What you need to do →
Report, in full, each line of the material below in which the string "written" occurs.

======== Data for analysis

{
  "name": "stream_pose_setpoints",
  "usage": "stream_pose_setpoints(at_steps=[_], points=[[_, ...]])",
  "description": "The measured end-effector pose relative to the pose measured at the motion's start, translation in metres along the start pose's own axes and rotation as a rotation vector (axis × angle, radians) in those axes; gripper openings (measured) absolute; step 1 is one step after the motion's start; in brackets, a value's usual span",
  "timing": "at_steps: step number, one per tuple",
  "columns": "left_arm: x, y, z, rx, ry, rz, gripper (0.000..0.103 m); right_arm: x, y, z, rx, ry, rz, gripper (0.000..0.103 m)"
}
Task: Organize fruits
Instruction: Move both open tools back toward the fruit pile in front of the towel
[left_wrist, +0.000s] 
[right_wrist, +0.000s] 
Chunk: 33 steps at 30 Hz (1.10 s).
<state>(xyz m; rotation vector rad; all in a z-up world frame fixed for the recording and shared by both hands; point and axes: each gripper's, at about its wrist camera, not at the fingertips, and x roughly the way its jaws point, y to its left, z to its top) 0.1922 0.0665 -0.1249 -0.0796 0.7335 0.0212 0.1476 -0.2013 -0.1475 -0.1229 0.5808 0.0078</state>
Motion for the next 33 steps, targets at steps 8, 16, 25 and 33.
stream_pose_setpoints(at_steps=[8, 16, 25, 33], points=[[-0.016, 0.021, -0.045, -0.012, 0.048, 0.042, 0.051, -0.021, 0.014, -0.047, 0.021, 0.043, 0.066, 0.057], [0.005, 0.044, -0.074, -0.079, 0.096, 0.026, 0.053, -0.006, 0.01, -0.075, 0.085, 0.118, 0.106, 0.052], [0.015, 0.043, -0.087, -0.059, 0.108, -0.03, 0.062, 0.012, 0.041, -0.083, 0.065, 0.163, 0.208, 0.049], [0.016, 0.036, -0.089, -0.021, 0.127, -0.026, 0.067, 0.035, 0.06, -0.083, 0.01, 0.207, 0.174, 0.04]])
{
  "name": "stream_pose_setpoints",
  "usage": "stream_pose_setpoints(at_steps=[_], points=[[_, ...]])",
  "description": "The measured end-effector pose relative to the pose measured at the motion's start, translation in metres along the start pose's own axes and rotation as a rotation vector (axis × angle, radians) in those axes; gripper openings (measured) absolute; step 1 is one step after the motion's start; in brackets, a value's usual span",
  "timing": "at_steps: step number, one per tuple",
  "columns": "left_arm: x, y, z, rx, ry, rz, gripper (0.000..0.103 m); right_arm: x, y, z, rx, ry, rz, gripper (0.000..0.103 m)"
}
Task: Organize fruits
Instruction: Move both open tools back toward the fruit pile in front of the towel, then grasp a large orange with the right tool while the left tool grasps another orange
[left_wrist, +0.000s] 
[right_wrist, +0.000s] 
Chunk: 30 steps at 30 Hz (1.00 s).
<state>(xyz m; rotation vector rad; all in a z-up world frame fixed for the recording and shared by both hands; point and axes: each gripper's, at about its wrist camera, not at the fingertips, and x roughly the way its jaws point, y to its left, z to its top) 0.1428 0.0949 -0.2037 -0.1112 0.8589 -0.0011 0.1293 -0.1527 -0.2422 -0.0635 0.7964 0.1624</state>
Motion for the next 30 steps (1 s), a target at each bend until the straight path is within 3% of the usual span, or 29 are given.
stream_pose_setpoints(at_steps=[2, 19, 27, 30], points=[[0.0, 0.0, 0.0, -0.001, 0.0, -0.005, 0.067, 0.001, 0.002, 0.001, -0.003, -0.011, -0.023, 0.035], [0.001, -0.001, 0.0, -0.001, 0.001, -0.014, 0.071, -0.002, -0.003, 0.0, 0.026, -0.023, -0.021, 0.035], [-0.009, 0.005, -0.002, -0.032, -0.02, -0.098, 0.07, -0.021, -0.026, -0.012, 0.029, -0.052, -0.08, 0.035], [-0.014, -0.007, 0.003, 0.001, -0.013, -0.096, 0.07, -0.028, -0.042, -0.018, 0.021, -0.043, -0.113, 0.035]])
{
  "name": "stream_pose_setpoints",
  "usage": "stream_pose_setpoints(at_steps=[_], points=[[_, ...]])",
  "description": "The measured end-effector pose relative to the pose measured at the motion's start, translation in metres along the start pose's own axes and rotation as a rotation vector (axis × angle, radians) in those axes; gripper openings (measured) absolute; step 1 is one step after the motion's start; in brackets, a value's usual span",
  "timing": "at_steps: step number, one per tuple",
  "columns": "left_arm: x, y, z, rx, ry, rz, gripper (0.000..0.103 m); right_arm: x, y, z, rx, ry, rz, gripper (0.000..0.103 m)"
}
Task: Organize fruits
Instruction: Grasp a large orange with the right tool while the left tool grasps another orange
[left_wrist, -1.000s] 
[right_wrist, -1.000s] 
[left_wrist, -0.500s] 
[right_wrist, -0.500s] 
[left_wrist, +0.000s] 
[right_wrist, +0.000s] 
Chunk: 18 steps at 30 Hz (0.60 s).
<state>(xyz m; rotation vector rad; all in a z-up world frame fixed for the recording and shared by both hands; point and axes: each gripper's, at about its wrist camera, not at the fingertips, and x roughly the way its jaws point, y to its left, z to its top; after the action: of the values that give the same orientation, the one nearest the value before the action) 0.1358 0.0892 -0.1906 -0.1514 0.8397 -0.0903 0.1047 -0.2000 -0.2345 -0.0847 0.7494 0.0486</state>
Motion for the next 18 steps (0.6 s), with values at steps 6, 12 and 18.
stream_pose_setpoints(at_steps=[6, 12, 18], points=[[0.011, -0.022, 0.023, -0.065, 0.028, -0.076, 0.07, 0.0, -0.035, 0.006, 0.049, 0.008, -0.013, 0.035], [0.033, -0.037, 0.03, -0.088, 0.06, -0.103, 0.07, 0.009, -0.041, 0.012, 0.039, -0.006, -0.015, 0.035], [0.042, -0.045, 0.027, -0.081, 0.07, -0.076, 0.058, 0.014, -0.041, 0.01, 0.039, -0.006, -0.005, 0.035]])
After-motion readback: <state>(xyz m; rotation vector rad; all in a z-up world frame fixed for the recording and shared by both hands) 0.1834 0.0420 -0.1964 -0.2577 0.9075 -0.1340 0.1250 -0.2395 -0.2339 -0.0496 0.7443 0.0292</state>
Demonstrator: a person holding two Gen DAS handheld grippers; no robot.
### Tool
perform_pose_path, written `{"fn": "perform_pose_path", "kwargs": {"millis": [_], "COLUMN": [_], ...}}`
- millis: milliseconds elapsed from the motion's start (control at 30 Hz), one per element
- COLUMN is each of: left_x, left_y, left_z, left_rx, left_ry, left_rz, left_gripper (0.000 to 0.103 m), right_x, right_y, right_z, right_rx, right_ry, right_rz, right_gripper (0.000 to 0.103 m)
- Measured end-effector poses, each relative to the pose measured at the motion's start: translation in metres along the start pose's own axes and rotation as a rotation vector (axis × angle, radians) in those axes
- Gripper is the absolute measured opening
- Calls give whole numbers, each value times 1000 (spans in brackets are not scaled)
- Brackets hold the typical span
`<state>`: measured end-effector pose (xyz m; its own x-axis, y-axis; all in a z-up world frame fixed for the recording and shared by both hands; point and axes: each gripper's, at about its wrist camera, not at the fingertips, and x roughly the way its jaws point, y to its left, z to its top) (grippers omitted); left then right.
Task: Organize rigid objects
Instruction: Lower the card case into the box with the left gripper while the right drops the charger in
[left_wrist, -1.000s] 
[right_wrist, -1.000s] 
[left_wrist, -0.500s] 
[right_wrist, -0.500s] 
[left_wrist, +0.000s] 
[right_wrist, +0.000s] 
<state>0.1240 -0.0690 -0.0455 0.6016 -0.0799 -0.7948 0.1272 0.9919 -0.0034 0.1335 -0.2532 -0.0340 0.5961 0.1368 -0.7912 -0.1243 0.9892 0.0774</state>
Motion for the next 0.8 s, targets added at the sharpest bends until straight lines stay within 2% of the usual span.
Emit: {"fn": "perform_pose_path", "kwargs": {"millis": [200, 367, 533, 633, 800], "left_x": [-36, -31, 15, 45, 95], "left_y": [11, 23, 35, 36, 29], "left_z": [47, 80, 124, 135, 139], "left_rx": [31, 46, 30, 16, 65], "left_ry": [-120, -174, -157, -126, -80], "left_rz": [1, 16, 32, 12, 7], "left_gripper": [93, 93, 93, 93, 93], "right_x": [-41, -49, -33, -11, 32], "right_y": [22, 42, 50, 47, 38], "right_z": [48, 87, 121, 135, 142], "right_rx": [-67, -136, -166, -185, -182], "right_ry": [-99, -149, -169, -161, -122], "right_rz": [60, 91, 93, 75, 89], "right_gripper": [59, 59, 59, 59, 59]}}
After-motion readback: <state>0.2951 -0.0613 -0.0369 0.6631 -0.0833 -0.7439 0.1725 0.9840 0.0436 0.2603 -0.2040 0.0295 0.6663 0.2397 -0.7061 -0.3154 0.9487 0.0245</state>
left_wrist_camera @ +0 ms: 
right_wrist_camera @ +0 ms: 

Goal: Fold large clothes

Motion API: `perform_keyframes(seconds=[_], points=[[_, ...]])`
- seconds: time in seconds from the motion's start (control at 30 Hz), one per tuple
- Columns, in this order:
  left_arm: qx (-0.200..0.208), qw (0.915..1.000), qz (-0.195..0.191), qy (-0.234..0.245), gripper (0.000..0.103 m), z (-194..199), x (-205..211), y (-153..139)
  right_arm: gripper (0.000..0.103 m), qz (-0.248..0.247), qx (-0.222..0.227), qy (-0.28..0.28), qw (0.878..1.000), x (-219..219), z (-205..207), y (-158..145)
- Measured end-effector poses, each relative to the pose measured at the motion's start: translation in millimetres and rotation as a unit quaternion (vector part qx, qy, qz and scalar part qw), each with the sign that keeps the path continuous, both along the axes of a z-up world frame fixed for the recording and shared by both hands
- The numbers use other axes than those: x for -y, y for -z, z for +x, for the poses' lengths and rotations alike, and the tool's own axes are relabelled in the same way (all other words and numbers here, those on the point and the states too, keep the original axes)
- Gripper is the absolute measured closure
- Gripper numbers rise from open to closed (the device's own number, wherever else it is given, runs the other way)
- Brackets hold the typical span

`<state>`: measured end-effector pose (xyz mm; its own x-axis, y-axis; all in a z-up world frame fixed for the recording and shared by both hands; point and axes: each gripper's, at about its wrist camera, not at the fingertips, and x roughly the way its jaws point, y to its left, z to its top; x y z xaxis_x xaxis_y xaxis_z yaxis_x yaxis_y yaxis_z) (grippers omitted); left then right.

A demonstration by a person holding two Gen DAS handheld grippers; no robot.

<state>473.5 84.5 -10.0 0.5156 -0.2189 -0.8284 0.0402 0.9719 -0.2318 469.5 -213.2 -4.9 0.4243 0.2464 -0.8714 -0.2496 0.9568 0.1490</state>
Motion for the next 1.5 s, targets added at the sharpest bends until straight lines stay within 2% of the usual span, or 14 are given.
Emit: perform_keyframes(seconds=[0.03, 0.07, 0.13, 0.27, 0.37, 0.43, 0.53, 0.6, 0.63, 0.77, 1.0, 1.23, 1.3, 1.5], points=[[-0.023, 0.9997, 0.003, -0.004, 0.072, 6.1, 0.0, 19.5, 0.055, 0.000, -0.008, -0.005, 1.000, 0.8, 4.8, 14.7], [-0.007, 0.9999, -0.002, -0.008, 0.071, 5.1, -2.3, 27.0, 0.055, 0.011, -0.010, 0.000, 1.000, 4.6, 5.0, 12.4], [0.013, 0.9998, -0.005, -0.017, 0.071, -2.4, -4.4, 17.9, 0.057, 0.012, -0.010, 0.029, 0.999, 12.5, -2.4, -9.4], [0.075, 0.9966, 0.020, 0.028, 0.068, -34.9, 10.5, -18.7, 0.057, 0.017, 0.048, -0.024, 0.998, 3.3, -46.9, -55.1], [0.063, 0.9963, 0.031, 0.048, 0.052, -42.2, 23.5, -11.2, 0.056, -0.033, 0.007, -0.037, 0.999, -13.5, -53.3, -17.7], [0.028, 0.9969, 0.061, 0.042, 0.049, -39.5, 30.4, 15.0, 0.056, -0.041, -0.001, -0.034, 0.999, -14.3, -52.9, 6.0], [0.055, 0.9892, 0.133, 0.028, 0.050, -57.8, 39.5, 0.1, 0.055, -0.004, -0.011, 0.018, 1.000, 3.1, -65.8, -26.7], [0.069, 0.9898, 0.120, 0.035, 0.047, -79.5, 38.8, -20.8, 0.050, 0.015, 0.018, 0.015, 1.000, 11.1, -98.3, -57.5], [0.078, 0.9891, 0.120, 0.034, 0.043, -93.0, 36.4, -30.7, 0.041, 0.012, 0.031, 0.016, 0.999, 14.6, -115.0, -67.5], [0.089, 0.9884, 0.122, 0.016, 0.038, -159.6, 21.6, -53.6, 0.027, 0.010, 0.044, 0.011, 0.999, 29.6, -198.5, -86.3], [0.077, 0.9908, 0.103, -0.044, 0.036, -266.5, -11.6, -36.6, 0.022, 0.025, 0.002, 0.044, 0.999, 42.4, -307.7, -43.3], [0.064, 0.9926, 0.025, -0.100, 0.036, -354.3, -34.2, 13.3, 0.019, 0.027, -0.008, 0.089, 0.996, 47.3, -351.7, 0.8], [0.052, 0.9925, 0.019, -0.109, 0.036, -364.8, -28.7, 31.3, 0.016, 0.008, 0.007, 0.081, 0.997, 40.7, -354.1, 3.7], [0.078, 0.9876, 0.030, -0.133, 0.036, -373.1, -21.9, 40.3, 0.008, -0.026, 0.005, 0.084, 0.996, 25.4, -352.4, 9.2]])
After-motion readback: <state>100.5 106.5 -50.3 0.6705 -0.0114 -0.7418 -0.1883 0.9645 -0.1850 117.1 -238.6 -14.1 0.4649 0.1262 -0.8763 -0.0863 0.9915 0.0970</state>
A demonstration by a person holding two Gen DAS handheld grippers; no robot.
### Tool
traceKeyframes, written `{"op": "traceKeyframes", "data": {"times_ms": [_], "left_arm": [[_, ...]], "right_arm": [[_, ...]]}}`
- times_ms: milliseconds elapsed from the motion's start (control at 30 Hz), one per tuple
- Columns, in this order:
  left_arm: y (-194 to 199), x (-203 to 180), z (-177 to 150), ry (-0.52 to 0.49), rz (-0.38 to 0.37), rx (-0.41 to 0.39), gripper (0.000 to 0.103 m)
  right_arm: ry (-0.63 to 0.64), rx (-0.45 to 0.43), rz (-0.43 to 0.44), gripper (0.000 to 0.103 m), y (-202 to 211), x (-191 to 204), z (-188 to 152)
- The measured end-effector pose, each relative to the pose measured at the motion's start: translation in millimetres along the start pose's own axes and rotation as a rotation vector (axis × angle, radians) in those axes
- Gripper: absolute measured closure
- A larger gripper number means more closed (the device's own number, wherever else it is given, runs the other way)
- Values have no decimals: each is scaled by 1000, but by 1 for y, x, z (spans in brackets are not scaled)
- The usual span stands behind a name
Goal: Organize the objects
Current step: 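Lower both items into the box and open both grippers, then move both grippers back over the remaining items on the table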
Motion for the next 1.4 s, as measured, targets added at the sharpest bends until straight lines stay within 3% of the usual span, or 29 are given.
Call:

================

Response to this task →
perform_pose_path, written `{"fn": "perform_pose_path", "kwargs": {"millis": [_], "COLUMN": [_], ...}}`
traceKeyframes, written `{"op": "traceKeyframes", "data": {"times_ms": [_], "left_arm": [[_, ...]], "right_arm": [[_, ...]]}}`

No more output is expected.